Wednesday, November 17, 2010

Kyl is right to delay this treaty. Reasons include:

1) The administration's failure to include warhead modernization before Kyl raised objections leads on to think that they're either stupid or deliberately flaccid on national defense.
2) So far, Obama has gotten NADA from propitiating the Russians on such matters as the anti-ballistic missile defenses in Poland and Czechoslovakia (while throwing allies under the bus, as is Obama's wont.)
It's hard to think that national defense is predicated on Russian missiles. It IS based on Russia's willingness to endorse actions against a nuclear Iran and the worldwide jihadi menace. Negotiating with the Russians has not been a strong suit for either Obama, Clinton or, indeed, the State Department historically. Agreements to "inspect" have rarely been devoid of loopholes or sheer lying.***

Clinton calls for Senate to act on nuclear treaty
By JIM ABRAMS, Associated Press – 1 hr 45 mins ago
WASHINGTON – Secretary of State Hillary Rodham Clinton on Wednesday beseeched the Senate to vote this year on a U.S.-Russia nuclear weapons treaty, saying delay was a threat to the nation' security.
Clinton held a breakfast meeting with lawmakers from both parties a day after a key Senate Republican, Jon Kyl of Arizona, stunned the administration by coming out against a vote on the treaty during the current lame duck session.
"This is not an issue that can afford to be postponed," Clinton said after the meeting.
She pledged to work with Senate supporters of the pact to overcome resistance. "We will do whatever it takes literally around the clock," Clinton said.
The secretary was flanked by Sens.
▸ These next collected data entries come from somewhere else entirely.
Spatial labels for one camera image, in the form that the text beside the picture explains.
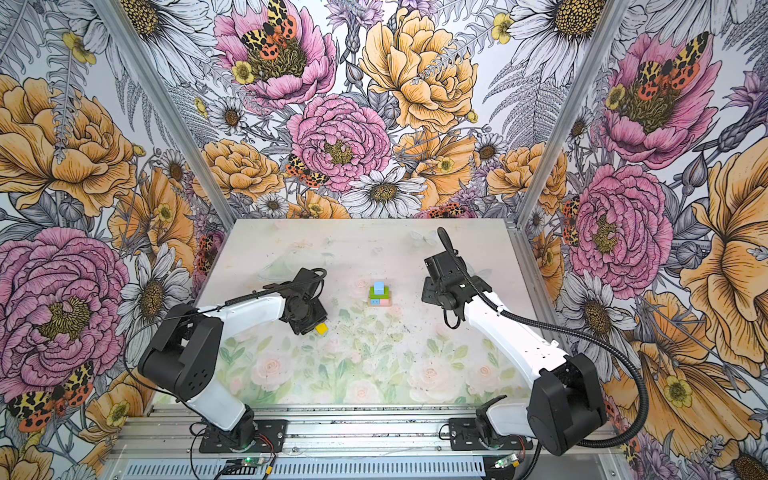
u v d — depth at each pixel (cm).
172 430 77
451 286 62
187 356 46
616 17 72
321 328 92
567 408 41
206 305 53
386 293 94
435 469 78
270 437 73
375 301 97
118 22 72
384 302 97
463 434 74
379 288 92
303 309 77
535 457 70
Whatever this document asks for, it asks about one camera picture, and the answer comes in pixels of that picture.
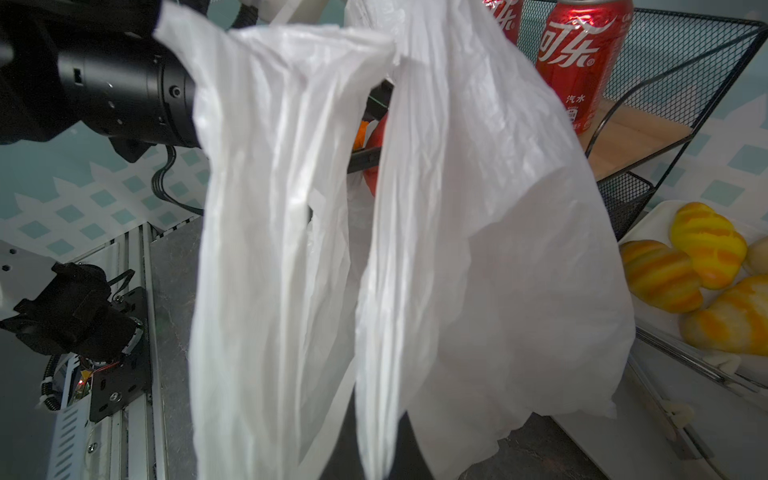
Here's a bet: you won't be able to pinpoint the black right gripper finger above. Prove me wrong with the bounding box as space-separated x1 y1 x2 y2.
320 407 436 480

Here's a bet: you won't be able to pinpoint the white plastic grocery bag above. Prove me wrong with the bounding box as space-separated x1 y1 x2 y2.
154 1 635 479

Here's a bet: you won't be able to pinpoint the red tomato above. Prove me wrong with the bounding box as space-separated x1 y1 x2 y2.
361 113 388 196

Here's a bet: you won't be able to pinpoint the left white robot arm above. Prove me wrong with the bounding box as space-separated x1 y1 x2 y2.
1 1 199 163

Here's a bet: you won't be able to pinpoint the steel tongs white tips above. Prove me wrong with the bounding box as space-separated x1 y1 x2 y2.
632 324 767 479

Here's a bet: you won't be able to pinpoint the white plastic tray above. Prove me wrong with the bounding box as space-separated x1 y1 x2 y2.
551 199 768 480

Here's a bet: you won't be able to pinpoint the large striped croissant left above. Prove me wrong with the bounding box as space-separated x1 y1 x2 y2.
619 240 704 314

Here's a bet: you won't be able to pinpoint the long striped croissant centre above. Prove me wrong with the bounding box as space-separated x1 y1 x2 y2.
680 275 767 356

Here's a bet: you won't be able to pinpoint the yellow striped bread roll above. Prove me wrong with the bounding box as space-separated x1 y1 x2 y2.
669 202 748 290

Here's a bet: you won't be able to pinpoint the pale round bread roll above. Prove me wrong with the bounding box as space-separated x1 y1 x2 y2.
743 237 768 275

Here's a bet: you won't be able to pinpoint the red cola can right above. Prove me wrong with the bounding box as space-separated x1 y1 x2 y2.
536 0 634 135

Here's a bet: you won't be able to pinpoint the red cola can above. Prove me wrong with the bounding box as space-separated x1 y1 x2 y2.
536 0 634 135
483 0 524 45

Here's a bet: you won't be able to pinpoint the red cola can left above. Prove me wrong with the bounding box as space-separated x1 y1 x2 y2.
483 0 524 45

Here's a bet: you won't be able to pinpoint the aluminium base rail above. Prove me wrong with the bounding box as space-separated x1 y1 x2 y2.
1 224 171 479

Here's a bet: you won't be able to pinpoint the black wire two-tier shelf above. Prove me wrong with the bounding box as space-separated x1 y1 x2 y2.
515 0 768 241
John Kerry and Dick Lugar, the top Democrat and Republican on the Senate Foreign Relations Committee and the main advocates for the treaty. The pact would reduce limits on U.S. and Russian strategic warheads and revive on-the-ground inspections that ceased when a previous treaty expired nearly a year ago.
"I refuse to believe that the door shouldn't remain open" to a vote during the lame duck, said Kerry, D-Mass. "The national security of our country deserves nothing less."
Kerry said there were no substantive disagreements on the treaty itself and that a major objection of Kyl's should have been removed when the administration pledged an additional $4.1 billion for weapons modernization programs.
The country "is unlikely to have either the treaty or the modernization unless we get real," said Lugar, R-Ind.
All three stressed national security: Those in favor of postponing or avoiding a vote "vastly underestimate the continuing threat that is posed to this country," Clinton said.
Kyl, the second-ranked Senate Republican, issued a terse statement Tuesday saying a vote should be put off until next year. That dealt a major blow to President Barack Obama's efforts to improve ties with Russia and to his broader strategy for reducing nuclear arms worldwide. The treaty, known as New START, had been seen as one of the president's top foreign policy accomplishments.
Without the support of Kyl, the leading Republican voice on the treaty, Democrats have little hope of securing at least eight Republican votes — the minimum they would need for ratification in the current Senate.
On the sidelines of the summit of the Asian-Pacific Economic Cooperation (APEC) last weekend, Obama told Russian President Dmitry Medvedev that he believed the treaty could be cleared by the Senate before it leaves for the year, calling it a "top priority" of his administration.
In Moscow Wednesday, Russia's Deputy Foreign Minister Sergei Ryabkov said officials there still expect the Senate to find time for ratifying the treaty this fall.
"We have taken note of Senator Kyl's comment. It's not our business to interfere in the procedure of agenda agreement and the Senate's work," Ryabkov said.
He added: "I would like to remind you that the Russian leadership's line that the ratification processes in Russia and the U.S. should be synchronized remains fully valid."
Unless reversed, Kyl's position would delay the vote until the newly elected Senate, with an expanded Republican minority, has been sworn in January. Democrats would then need the support of at least 14 Republicans.
The White House has been trying to avoid that fate, knowing that ratification could slip out of reach in the face of opposition to the treaty from most Republicans and an increasingly partisan political environment in Washington.
At a minimum, that probably would set the treaty back for months, because Republicans are likely to demand new hearings in the Senate Foreign Relations Committee so that newly elected lawmakers would be briefed.
Following Tuesday's setback, Vice President Joe Biden warned that failure to approve the treaty this year would endanger national security. He pointed out that the treaty would renew U.S. authority that expired last year to inspect Russia's nuclear arsenal.
The treaty would reduce U.S. and Russian limits on strategic warheads to 1,550 for each country from the current ceiling of 2,200. It also would set up new procedures to allow both countries to inspect each other's arsenals to verify compliance.
Republicans have argued that the treaty would limit U.S. missile defense options and does not provide adequate procedures to verify that Russia is living up to its terms.
Kyl has argued that it makes no sense to reduce the number of U.S. warheads until more is done to maintain and modernize the remaining arsenal.